* **Assignment**
Each record needs to be echoed exactly; can you do that?
┏━━
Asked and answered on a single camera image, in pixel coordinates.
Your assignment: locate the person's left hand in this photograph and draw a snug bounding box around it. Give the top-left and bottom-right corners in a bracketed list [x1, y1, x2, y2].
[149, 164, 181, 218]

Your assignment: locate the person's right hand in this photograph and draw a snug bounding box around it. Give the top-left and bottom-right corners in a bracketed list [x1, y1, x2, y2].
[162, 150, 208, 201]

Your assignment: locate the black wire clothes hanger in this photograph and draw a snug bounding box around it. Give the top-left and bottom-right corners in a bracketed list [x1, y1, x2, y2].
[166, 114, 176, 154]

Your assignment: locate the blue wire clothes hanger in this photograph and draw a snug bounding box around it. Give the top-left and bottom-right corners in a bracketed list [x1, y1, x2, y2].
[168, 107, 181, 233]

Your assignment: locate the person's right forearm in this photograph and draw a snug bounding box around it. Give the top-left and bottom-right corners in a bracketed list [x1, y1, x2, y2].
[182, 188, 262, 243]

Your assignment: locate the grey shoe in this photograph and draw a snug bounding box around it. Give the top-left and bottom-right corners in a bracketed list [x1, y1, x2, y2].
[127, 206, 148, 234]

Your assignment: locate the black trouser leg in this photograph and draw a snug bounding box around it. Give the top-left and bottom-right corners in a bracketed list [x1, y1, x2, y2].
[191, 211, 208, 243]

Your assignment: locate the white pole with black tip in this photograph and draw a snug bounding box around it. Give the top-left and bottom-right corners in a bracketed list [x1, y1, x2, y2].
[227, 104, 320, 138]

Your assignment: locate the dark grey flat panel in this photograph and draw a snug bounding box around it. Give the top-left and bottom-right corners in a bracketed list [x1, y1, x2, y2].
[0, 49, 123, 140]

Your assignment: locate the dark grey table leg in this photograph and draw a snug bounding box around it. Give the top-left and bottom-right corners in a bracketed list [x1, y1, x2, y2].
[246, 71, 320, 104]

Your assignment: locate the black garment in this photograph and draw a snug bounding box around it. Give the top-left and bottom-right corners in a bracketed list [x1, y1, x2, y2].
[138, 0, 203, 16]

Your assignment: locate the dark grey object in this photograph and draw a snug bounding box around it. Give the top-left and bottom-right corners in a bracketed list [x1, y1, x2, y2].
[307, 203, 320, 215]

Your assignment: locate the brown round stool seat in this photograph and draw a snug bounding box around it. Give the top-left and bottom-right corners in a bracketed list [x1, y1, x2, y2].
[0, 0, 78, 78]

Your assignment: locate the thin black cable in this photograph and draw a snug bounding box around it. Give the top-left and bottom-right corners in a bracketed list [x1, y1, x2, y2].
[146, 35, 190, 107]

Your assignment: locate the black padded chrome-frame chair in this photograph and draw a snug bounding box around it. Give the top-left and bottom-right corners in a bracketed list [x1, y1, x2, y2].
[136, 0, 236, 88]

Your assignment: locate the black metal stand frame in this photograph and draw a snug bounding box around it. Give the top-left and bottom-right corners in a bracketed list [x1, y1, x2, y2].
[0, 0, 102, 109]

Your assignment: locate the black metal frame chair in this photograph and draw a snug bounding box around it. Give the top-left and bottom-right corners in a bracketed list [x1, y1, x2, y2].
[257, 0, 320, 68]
┗━━
* **Output below**
Asked and answered on a single camera image, in pixel coordinates.
Your assignment: locate the person's left hand in this photograph and draw a snug bounding box around it. Give the top-left and bottom-right corners in a bracketed list [x1, y1, x2, y2].
[149, 164, 181, 218]

Your assignment: locate the person's right hand in this photograph and draw a snug bounding box around it. Give the top-left and bottom-right corners in a bracketed list [x1, y1, x2, y2].
[162, 150, 208, 201]

Your assignment: locate the black wire clothes hanger in this photograph and draw a snug bounding box around it. Give the top-left and bottom-right corners in a bracketed list [x1, y1, x2, y2].
[166, 114, 176, 154]

Your assignment: locate the blue wire clothes hanger in this photograph and draw a snug bounding box around it. Give the top-left and bottom-right corners in a bracketed list [x1, y1, x2, y2].
[168, 107, 181, 233]

Your assignment: locate the person's right forearm in this photograph and draw a snug bounding box around it. Give the top-left and bottom-right corners in a bracketed list [x1, y1, x2, y2].
[182, 188, 262, 243]

Your assignment: locate the grey shoe in this photograph and draw a snug bounding box around it. Give the top-left and bottom-right corners in a bracketed list [x1, y1, x2, y2].
[127, 206, 148, 234]

Your assignment: locate the black trouser leg in this photograph and draw a snug bounding box around it. Give the top-left and bottom-right corners in a bracketed list [x1, y1, x2, y2].
[191, 211, 208, 243]

Your assignment: locate the white pole with black tip in this photograph and draw a snug bounding box around it. Give the top-left and bottom-right corners in a bracketed list [x1, y1, x2, y2].
[227, 104, 320, 138]

Your assignment: locate the dark grey flat panel in this photograph and draw a snug bounding box around it. Give the top-left and bottom-right corners in a bracketed list [x1, y1, x2, y2].
[0, 49, 123, 140]

Your assignment: locate the dark grey table leg in this photograph and draw a snug bounding box around it. Give the top-left and bottom-right corners in a bracketed list [x1, y1, x2, y2].
[246, 71, 320, 104]

Your assignment: locate the black garment in this photograph and draw a snug bounding box around it. Give the top-left and bottom-right corners in a bracketed list [x1, y1, x2, y2].
[138, 0, 203, 16]

Your assignment: locate the dark grey object in this photograph and draw a snug bounding box around it. Give the top-left and bottom-right corners in a bracketed list [x1, y1, x2, y2].
[307, 203, 320, 215]

Your assignment: locate the brown round stool seat in this photograph and draw a snug bounding box around it. Give the top-left and bottom-right corners in a bracketed list [x1, y1, x2, y2].
[0, 0, 78, 78]

Your assignment: locate the thin black cable in this photograph and draw a snug bounding box around it. Give the top-left and bottom-right corners in a bracketed list [x1, y1, x2, y2].
[146, 35, 190, 107]

Your assignment: locate the black padded chrome-frame chair in this photograph and draw a snug bounding box around it. Give the top-left and bottom-right corners in a bracketed list [x1, y1, x2, y2].
[136, 0, 236, 88]

Your assignment: locate the black metal stand frame in this photograph and draw a snug bounding box around it. Give the top-left and bottom-right corners in a bracketed list [x1, y1, x2, y2].
[0, 0, 102, 109]

Your assignment: locate the black metal frame chair in this photograph and draw a snug bounding box around it. Give the top-left and bottom-right corners in a bracketed list [x1, y1, x2, y2].
[257, 0, 320, 68]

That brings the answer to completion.